WORK REQUIRED: The answer must consist of every line in the data below that holds the word "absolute".
_ _ _ _ _
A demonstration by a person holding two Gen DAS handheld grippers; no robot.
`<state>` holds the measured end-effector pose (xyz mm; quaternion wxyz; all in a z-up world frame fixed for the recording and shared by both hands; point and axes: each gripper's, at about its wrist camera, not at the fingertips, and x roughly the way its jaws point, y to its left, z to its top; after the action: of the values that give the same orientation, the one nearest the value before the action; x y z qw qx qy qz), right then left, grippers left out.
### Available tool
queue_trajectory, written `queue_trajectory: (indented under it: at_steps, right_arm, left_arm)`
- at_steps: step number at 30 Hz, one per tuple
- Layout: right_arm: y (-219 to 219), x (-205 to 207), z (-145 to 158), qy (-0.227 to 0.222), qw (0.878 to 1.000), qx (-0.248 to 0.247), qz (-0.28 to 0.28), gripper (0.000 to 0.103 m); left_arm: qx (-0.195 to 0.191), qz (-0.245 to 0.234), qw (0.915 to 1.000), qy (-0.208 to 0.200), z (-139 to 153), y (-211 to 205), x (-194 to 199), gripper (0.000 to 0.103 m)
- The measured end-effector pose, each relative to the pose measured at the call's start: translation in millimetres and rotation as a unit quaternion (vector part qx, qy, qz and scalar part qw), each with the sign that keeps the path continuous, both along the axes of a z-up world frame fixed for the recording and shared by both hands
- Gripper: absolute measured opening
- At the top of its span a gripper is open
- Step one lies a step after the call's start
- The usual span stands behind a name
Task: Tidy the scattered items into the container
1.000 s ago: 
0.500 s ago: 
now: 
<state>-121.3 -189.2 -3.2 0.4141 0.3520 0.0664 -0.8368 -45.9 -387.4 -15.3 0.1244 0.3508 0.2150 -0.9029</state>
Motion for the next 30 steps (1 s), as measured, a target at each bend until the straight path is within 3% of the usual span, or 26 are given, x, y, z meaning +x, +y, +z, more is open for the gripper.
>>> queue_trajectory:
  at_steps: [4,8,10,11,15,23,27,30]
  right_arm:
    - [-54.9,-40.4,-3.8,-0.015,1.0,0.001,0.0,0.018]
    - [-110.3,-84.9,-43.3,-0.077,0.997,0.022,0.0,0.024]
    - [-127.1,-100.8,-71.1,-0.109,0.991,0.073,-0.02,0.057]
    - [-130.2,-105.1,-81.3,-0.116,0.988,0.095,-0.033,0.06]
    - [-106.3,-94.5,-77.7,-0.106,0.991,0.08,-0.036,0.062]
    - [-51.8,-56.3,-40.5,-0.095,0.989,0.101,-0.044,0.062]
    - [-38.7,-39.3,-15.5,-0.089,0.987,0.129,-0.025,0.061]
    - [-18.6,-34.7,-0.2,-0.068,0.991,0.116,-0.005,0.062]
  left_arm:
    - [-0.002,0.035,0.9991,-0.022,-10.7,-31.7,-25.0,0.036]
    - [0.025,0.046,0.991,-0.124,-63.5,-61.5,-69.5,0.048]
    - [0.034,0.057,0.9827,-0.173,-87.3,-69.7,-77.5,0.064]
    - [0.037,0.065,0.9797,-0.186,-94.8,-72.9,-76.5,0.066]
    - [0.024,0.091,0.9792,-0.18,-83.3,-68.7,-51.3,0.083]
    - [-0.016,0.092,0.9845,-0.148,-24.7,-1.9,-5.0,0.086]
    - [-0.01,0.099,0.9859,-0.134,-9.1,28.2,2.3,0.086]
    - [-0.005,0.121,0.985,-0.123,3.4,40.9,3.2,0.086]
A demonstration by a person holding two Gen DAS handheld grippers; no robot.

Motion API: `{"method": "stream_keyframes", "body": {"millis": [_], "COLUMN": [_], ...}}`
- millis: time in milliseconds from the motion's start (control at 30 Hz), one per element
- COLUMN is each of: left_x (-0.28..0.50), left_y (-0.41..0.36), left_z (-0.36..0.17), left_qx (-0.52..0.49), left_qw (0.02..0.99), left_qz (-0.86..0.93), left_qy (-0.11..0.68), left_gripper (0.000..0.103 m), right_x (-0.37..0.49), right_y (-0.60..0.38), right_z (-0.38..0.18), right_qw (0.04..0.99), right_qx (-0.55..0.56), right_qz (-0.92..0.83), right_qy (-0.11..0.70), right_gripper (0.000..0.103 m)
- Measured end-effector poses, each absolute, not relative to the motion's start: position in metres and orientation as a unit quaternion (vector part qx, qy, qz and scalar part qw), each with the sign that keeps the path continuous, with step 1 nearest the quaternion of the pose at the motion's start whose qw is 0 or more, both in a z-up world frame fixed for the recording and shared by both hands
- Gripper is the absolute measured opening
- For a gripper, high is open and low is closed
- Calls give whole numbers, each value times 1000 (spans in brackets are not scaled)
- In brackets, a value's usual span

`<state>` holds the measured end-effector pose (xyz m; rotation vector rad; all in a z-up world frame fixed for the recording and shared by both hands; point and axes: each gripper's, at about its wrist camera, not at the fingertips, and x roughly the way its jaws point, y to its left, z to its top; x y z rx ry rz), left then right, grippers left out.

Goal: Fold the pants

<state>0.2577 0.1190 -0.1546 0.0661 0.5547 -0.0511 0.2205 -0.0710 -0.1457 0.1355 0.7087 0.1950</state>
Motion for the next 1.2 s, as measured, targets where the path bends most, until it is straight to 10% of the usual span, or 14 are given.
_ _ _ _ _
RESPONSE:
- Gripper: absolute measured opening
- Measured end-effector poses, each absolute, not relative to the motion's start: position in metres and orientation as a unit quaternion (vector part qx, qy, qz and scalar part qw), each with the sign that keeps the path continuous, with step 1 nearest the quaternion of the pose at the motion's start whose qw is 0 or more, both in a z-up world frame fixed for the recording and shared by both hands
- Gripper is the absolute measured opening

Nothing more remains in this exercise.